Table 2. Total Harvest By Gram Weight

Sample (CBD+CBDa) (CBG+CBGa) (THC+THCa)
Lower Twin X 0.0793 0.4666 17.97
Lower Twin Y 0.0568 0.2985 15.27
Lower Twin Z 0.0827 0.2342 14.6

Table 3. Full Maturation Individual Cannabinoids %

Lower Twin X Inoculate 2 1 OZ Per Gallon
Lower Twin Y Inoculate 1 ¼ OZ Per Gallon
Lower Twin Z Control No Treatment

Table 4. Sample Treatment Key


To the author’s knowledge, no prior experiments have been conducted on the viability of microbial inoculation of PGPRs and the effects on the harvest quality, quantity, or the production of secondary metabolites on cannabis cultivars that have been clonally propagated. Of the three randomized batches inoculated and then cultivated in the field, the batch containing the highest overall harvest weight was the batch that received the highest concentration of bacterial inoculation (Lower Twin X). The increase in harvest data is consistent with the Pagnani 2018 study, which also provided evidence of an increase in harvest data in the hemp cultivar Finola with inoculation. [2]

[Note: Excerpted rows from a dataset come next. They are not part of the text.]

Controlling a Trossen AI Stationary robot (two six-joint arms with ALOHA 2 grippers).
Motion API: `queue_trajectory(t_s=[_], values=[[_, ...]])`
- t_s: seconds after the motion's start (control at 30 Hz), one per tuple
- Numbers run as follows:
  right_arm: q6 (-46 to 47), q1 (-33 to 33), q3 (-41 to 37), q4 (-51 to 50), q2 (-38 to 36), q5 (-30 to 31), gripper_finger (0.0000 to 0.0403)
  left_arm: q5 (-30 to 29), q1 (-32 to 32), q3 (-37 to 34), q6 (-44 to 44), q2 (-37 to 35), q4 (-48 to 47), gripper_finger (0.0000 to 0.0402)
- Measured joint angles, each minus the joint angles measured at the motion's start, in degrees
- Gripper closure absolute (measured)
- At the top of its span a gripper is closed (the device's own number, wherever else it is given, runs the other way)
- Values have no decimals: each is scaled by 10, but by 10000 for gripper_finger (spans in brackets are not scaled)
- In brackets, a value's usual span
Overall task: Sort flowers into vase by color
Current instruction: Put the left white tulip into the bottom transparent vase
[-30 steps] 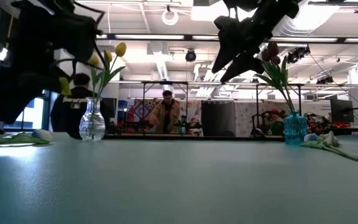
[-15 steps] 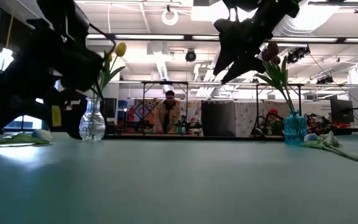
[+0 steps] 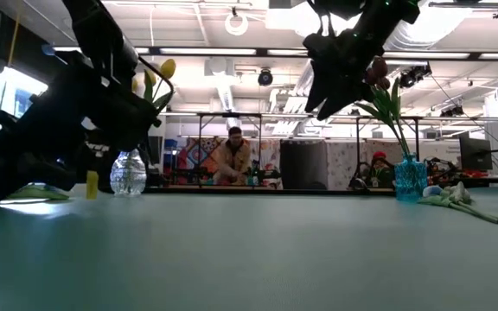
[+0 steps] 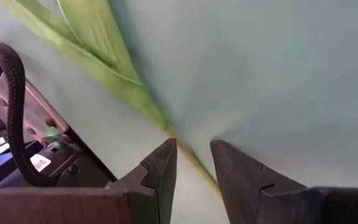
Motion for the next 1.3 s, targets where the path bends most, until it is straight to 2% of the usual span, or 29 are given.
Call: queue_trajectory(t_s=[0.23,0.5,0.7,0.83,0.93,1.03,1.2,1.3], values=[[-13,0,0,1,0,26,226,-9,2,9,-7,-15,-79,300],[-13,0,0,1,0,35,226,-59,2,-39,-9,1,-49,300],[-11,3,0,-7,0,35,226,-44,-1,-33,-8,12,-17,300],[-11,3,0,-15,0,35,226,-26,-17,16,11,8,-15,303],[-10,3,0,-17,0,35,226,-61,-39,71,6,-10,-29,314],[-9,3,0,-18,0,35,226,-71,-52,114,-8,-30,-31,327],[-8,3,0,-18,0,30,226,-73,-59,142,-72,-55,6,336],[-8,3,0,-20,0,26,226,-77,-61,138,-159,-66,51,335]])
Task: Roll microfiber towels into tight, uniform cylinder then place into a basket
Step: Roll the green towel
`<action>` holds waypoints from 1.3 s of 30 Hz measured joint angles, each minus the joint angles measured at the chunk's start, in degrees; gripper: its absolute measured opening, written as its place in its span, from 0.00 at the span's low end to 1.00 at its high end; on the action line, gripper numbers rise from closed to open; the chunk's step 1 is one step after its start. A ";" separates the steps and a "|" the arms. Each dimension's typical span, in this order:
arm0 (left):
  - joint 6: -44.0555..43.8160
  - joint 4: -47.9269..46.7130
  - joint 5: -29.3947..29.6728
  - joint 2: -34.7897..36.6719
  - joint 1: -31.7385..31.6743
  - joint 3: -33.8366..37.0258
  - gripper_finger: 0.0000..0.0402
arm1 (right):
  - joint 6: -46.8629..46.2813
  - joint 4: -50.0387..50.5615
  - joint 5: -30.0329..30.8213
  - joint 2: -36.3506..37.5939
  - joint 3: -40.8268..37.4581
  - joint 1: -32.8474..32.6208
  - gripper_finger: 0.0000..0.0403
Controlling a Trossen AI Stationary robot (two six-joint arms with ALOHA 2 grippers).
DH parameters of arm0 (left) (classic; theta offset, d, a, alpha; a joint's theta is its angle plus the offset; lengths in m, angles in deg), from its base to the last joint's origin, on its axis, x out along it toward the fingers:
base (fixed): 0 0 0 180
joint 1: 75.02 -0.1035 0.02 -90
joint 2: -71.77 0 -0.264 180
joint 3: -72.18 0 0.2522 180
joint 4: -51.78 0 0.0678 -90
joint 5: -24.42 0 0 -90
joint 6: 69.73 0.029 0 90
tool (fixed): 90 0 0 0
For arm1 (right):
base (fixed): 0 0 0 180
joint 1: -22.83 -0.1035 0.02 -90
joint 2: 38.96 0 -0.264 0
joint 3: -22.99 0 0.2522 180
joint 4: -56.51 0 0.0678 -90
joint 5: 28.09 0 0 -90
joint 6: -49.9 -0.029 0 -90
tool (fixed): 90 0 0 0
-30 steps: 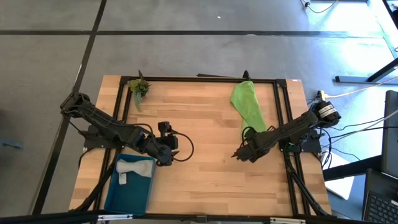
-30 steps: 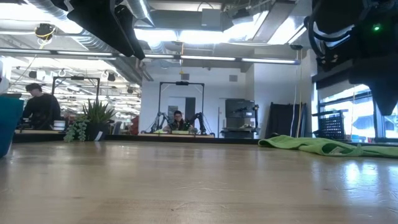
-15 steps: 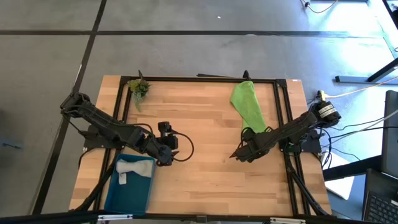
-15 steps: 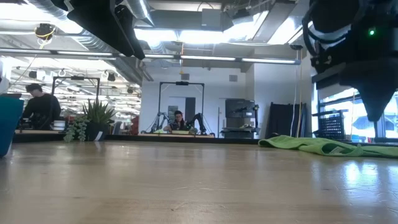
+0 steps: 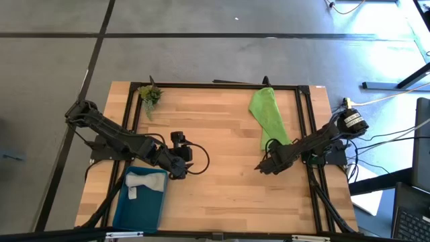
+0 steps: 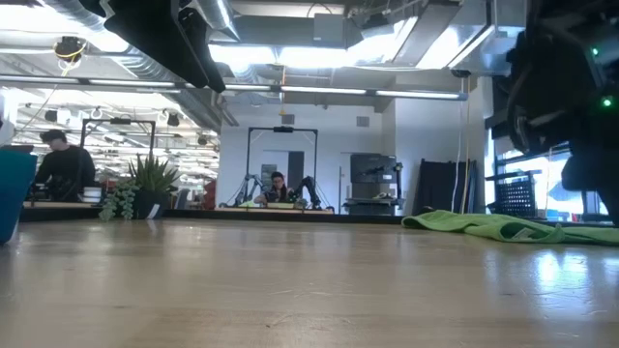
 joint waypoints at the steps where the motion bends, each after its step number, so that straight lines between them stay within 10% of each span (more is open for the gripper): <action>1: 0.00 0.00 -0.01 0.00 0.00 0.00 0.98 | -0.08 -0.95 -0.01 0.00 -0.58 0.00 0.44; 31: 0.00 0.00 -0.01 0.00 -0.02 0.00 0.98 | 0.50 -6.38 -2.56 0.17 -6.75 0.02 0.44; 39: -0.01 0.02 -0.01 0.00 -0.02 0.00 0.98 | 0.50 -7.15 -3.30 0.07 -6.91 0.17 0.27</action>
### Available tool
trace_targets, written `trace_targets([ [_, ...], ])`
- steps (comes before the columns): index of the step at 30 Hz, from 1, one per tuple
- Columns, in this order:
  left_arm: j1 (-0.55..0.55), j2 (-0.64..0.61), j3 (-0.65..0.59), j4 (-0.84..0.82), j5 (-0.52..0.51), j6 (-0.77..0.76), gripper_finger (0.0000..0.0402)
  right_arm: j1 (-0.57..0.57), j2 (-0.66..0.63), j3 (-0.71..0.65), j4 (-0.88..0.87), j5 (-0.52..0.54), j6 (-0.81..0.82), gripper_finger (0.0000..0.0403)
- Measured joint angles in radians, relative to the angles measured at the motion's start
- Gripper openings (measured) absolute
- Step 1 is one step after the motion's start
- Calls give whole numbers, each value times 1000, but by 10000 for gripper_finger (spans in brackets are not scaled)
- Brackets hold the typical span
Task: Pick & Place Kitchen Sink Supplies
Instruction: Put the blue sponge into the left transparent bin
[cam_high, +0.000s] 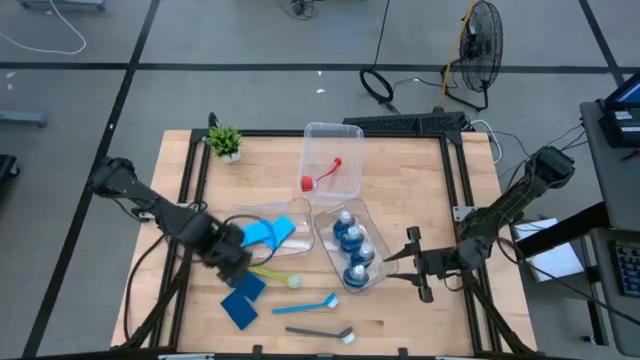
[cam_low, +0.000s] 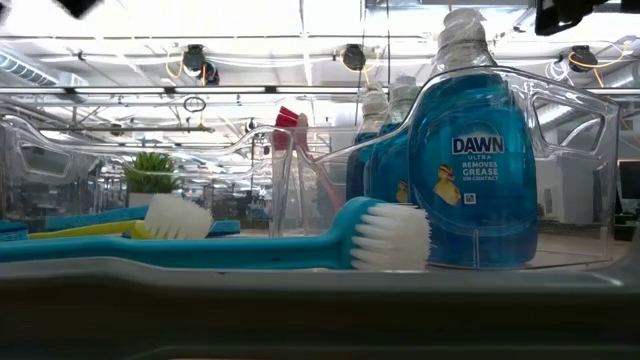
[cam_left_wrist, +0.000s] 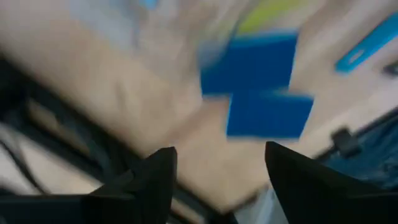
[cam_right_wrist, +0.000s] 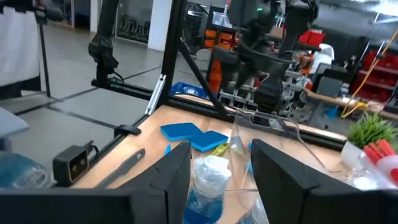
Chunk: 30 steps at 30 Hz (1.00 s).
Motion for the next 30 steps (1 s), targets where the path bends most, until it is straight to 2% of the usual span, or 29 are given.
trace_targets([
  [2, -60, 0, 0, 2, 34, -126, 262, 0, 0, -9, 16, 0, -35, 155],
  [4, -128, 0, 0, 32, 12, -265, 276, 0, 0, -9, 22, -1, -59, 155],
  [9, -293, 22, -1, 275, -254, -637, 311, 0, 0, -9, 37, -3, -128, 155],
  [11, -348, 61, -1, 370, -372, -704, 321, 0, 0, -9, 50, -3, -184, 155],
  [13, -382, 115, 0, 456, -437, -723, 329, 0, 0, -9, 72, -3, -251, 155],
  [16, -398, 217, 0, 566, -430, -692, 334, -7, 0, -9, 99, -3, -340, 155],
  [20, -386, 346, 0, 675, -408, -570, 335, -24, 0, -9, 127, -3, -434, 155],
  [23, -366, 423, 0, 696, -330, -498, 336, -44, 0, -9, 134, -3, -474, 155],
  [27, -330, 486, 0, 685, -165, -428, 335, -75, 0, -9, 135, -4, -488, 155],
  [30, -311, 499, 1, 668, -115, -389, 336, -101, 0, -9, 136, -4, -498, 155],
])
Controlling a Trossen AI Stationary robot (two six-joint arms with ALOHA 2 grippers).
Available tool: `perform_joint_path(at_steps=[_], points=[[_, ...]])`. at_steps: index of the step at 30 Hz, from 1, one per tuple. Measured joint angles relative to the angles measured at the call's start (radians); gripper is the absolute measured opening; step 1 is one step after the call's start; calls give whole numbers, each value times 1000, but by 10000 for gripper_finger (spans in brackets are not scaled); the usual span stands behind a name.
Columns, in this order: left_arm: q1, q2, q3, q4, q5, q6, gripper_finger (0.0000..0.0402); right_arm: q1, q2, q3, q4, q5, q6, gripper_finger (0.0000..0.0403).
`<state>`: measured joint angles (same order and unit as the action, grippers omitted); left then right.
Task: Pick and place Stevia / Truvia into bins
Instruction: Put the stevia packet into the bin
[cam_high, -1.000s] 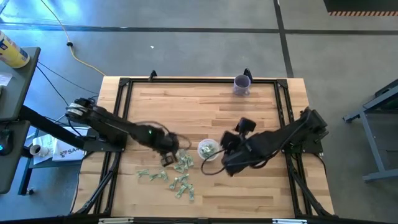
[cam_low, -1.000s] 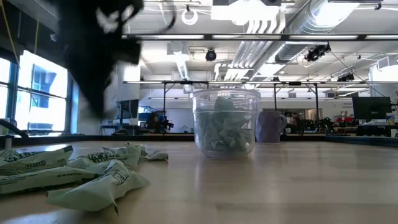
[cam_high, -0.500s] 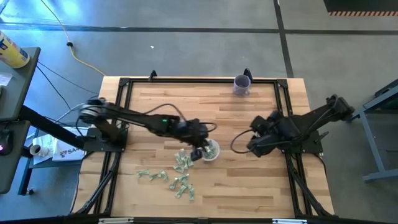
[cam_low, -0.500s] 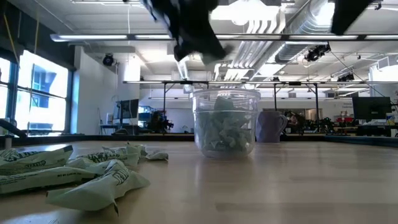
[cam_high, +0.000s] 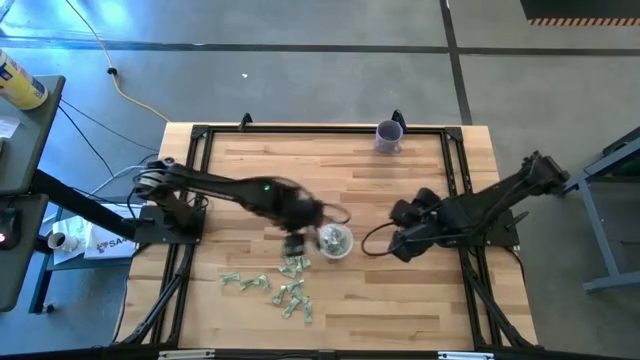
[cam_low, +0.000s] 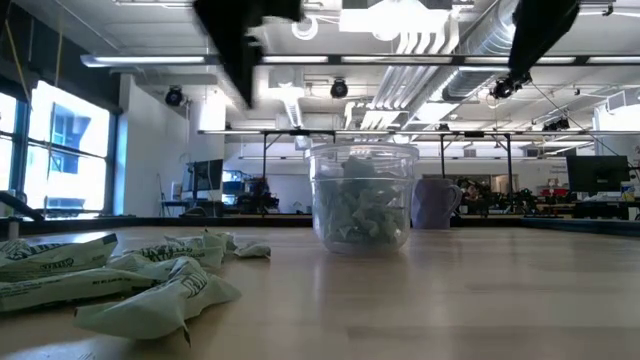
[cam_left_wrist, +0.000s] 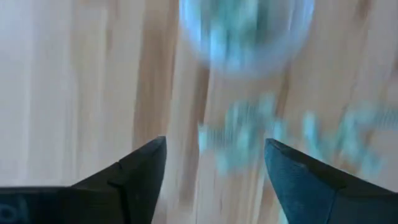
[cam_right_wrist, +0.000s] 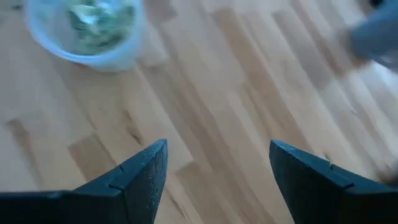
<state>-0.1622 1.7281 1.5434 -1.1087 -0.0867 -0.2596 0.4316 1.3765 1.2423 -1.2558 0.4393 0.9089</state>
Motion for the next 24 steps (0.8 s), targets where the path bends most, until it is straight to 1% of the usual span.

Similarly, of the three randomized batches, the sample with the highest overall cannabinoid content at the time of harvest was also the batch that received the highest concentration of bacterial inoculation (Lower Twin X). This data is also consistent with the Pagnani 2018 study, which also resulted in an increase of overall and individual cannabinoids with inoculation. [2] However, a limitation to the positive effects was discovered when inoculation concentrations were excessive. [2] In our study, no limitation was discovered, suggesting additional research is required to discover the optimal inoculation concentration of SYM3.

Inverse to the data recorded at final harvest, the immature flowers in the data set contained the highest concentrations of cannabinoids in the flower tops in Lower Twin Z, which is the batch that received no inoculation. The reason for this data point is currently unknown. Rambling Rose reported that no Botrytis cinerea was observed in the batches containing inoculation, so perhaps the inoculation was acting as a PHPR later in the plants’ lives, increasing efficiency in late flower allowing increased conversions of cannabinoid precursors into cannabinoids. This is highly speculative, and displays further need for additional research.

Another note worth mentioning is the significant decrease in cannabinoid concentrations in the lower flowers as opposed to the top flowers in the premature plant samples. In all samples, the flowers from the bottom of the plant were drastically lower in the concentration of cannabinoids. Similar results were discovered in a study of the interplay between cannabis plant morphology and the effect on secondary metabolites where quantified THC levels in upper flowers yielded 12% versus 6% in lower flowers. [6]


The data in the study were consistent with previous studies of PGPR inoculation studies. Cannabis clonally-propagated cultivars receiving early inoculation of PGPR or PHPRs may create lasting positive effects on cannabis plant yields and conversion of secondary metabolites. In this study, the batch that received the highest strength inoculation demonstrated an 18.75% increase of THC and THCA combined versus the control, which received no inoculation. CBG and CBGA, which precursor both CBD and THC, demonstrated an increase of 49.8% when inoculated at the highest strength versus the control. Overall harvest yield also demonstrated a significant increase of 9.9% when comparing the highest inoculation strength versus the control.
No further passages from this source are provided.